See the javadoc or a Spring scope implementation for more information on destruction callbacks.

The following method obtains the conversation identifier for the underlying scope:

Java

String getConversationId()

Kotlin

fun getConversationId(): String

This identifier is different for each scope. For a session scoped implementation, this identifier can be the session identifier.

Using a Custom Scope

After you write and test one or more custom Scope implementations, you need to make the Spring container aware of your new scopes. The following method is the central method to register a new Scope with the Spring container:

Java

void registerScope(String scopeName, Scope scope);

Kotlin

fun registerScope(scopeName: String, scope: Scope)

This method is declared on the ConfigurableBeanFactory interface, which is available through the BeanFactory property on most of the concrete ApplicationContext implementations that ship with Spring.

The first argument to the registerScope(..) method is the unique name associated with a scope. Examples of such names in the Spring container itself are singleton and prototype. The second argument to the registerScope(..) method is an actual instance of the custom Scope implementation that you wish to register and use.

Suppose that you write your custom Scope implementation, and then register it as shown in the next example.

The next example uses SimpleThreadScope, which is included with Spring but is not registered by default.

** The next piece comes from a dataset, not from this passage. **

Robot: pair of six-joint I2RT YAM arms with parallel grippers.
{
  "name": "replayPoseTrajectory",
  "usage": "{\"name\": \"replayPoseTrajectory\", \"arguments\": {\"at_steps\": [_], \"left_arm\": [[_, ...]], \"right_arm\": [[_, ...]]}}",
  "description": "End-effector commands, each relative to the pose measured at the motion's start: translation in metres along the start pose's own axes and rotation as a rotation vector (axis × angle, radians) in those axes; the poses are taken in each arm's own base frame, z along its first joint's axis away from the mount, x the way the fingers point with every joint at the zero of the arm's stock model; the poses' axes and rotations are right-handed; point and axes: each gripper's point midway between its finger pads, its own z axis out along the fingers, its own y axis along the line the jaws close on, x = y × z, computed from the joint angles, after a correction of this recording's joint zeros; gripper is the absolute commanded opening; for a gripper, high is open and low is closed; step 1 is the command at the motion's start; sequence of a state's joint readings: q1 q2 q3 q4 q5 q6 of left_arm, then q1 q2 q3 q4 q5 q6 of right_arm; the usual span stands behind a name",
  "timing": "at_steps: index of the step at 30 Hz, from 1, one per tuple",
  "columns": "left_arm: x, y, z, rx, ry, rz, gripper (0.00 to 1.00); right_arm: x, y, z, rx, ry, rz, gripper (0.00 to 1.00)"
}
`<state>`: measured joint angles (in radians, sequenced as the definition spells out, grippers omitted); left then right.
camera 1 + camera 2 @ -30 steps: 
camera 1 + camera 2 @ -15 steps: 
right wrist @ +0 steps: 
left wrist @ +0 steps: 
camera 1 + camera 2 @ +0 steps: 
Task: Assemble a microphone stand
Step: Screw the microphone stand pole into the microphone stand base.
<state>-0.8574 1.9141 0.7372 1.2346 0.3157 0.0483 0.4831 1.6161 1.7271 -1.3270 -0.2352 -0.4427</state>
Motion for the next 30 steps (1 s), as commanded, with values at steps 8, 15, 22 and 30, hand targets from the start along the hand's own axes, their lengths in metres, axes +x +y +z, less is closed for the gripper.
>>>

The instructions would be the same for your own custom Scope implementations.

Java

Scope threadScope = new SimpleThreadScope();
beanFactory.registerScope("thread", threadScope);

Kotlin

val threadScope = SimpleThreadScope()
beanFactory.registerScope("thread", threadScope)

You can then create bean definitions that adhere to the scoping rules of your custom Scope, as follows:

<bean id="..." class="..." scope="thread">

With a custom Scope implementation, you are not limited to programmatic registration of the scope. You can also do the Scope registration declaratively, by using the CustomScopeConfigurer class, as the following example shows:

<?xml version="1.0" encoding="UTF-8"?>
<beans xmlns="http://www.springframework.org/schema/beans"
	xmlns:xsi="http://www.w3.org/2001/XMLSchema-instance"
	xmlns:aop="http://www.springframework.org/schema/aop"
	xsi:schemaLocation="http://www.springframework.org/schema/beans
		https://www.springframework.org/schema/beans/spring-beans.xsd
		http://www.springframework.org/schema/aop
		https://www.springframework.org/schema/aop/spring-aop.xsd">

	<bean class="org.springframework.beans.factory.config.CustomScopeConfigurer">
		<property name="scopes">
			<map>
				<entry key="thread">
					<bean class="org.springframework.context.support.SimpleThreadScope"/>
				</entry>
			</map>
		</property>
	</bean>

	<bean id="thing2" class="x.y.Thing2" scope="thread">
		<property name="name" value="Rick"/>
		<aop:scoped-proxy/>
	</bean>

	<bean id="thing1" class="x.y.Thing1">
		<property name="thing2" ref="thing2"/>
	</bean>

</beans>

When you place <aop:scoped-proxy/> in a FactoryBean implementation, it is the factory bean itself that is scoped, not the object returned from getObject().